Pemindahan venue dari GBK ke JIS juga memancing kegeraman sejumlah fans Ed Sheeran. Tak sedikit di antara mereka merasa dirugikan sebagai penonton karena sedari awal penjualan tiket, GBK adalah venue yang dijanjikan pihak penyelenggara.

Mereka yang merasa dirugikan juga menandai akun Yayasan Lembaga Konsumen Indonesia @ylki_id untuk menumpahkan kekecewaan.

Menurut Pakar Hukum Pidana Masykur Isnan, konsumen bisa saja menuntut promotor secara hukum selama dirasa ada kerugian yang ditimbulkan akibat pemindahan venue tersebut.

“Bisa saja kemungkinan itu (promotor melakukan pelanggaran terhadap perlindungan konsumen) jika penyelenggara dirasa oleh konsumen merugikan dilihat dari sisi pemindahan tersebut, misalnya ada penambahan biaya dari tiket yang sudah dibeli atau ada dana tambahan dari konsumen akibat perubahan tersebut,” tutur Masykur Isnan saat dihubungi VOI.

Jika memang ada hal-hal yang dianggap merugikan, maka hal ini menurut Masykur Isnan bisa menjadi dasar hukum bagi konsumen untuk menuntut promotor.

Dari sisi promotor, ia menjelaskan bisa memberikan opsi refund atau kompensasi dalam bentuk lain supaya terhindar dari tuduhan melanggar hak-hak penonton.

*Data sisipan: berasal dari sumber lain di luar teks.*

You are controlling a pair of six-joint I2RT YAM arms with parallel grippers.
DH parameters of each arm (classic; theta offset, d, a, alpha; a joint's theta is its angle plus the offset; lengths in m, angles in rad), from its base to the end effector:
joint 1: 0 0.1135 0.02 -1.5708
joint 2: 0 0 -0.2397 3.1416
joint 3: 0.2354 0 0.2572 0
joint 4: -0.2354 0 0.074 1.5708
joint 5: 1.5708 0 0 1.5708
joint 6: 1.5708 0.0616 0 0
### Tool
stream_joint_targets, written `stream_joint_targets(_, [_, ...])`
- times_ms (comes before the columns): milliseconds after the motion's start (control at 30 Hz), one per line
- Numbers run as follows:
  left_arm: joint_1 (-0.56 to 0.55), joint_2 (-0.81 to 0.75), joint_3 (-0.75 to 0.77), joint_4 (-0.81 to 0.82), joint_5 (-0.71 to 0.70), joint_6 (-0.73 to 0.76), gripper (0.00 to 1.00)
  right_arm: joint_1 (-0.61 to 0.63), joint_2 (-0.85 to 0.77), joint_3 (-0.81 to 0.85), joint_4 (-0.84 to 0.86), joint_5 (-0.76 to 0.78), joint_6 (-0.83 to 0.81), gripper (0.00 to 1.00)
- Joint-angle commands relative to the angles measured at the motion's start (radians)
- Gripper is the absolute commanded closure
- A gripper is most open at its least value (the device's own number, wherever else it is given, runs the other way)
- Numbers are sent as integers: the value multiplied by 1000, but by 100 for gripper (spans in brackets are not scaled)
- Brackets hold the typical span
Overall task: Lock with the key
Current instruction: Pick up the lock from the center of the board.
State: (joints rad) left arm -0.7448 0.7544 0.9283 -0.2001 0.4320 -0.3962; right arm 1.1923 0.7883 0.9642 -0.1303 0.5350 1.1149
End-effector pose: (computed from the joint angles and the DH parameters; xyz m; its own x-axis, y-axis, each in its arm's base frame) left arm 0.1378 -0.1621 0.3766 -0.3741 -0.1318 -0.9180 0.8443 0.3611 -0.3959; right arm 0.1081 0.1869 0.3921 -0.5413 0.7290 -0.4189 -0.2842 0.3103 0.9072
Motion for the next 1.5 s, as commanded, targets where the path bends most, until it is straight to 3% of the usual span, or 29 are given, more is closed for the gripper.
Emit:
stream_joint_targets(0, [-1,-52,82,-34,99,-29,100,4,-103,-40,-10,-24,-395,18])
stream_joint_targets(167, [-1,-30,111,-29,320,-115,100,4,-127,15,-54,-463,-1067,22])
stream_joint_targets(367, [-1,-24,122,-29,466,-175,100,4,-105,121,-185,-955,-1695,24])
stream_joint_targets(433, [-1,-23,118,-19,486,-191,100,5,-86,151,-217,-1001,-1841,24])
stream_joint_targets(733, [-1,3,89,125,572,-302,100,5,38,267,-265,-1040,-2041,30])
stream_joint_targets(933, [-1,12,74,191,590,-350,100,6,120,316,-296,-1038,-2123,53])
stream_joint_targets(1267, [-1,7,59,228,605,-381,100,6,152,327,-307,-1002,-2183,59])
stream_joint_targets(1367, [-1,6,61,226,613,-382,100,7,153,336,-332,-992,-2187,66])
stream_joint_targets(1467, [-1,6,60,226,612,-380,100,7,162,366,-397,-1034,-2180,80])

Namun, Masykur Isnan menjelaskan, terkait indikasi penipuan perlu dikaji lebih jauh unsur pidana penipuan yang diduga terjadi. Kalaupun promotor terbukti melakukan pelanggaran seperti yang dituduhkan, bukan berarti penonton bisa mendapatkan ganti rugi.

“Perlu dilihat apakah memang ada niat jahat dari sisi promotor yang dilakukan tanpa alasan yang patut dan layak. Ini menjadi pembuktian yang perlu dilengkapi di awal,” katanya lagi.

“Perlu dicatat terkait pidana hanya dalam konteks memberikan sanksi pidana, bukan mendapat ganti kerugian. Sehingga perlu dilihat lebih jauh efektivitasnya dari sisi konsumen untuk melihat jalur pidana ini,” jelas pemilik Masykur Isnan & Partners Law Firm.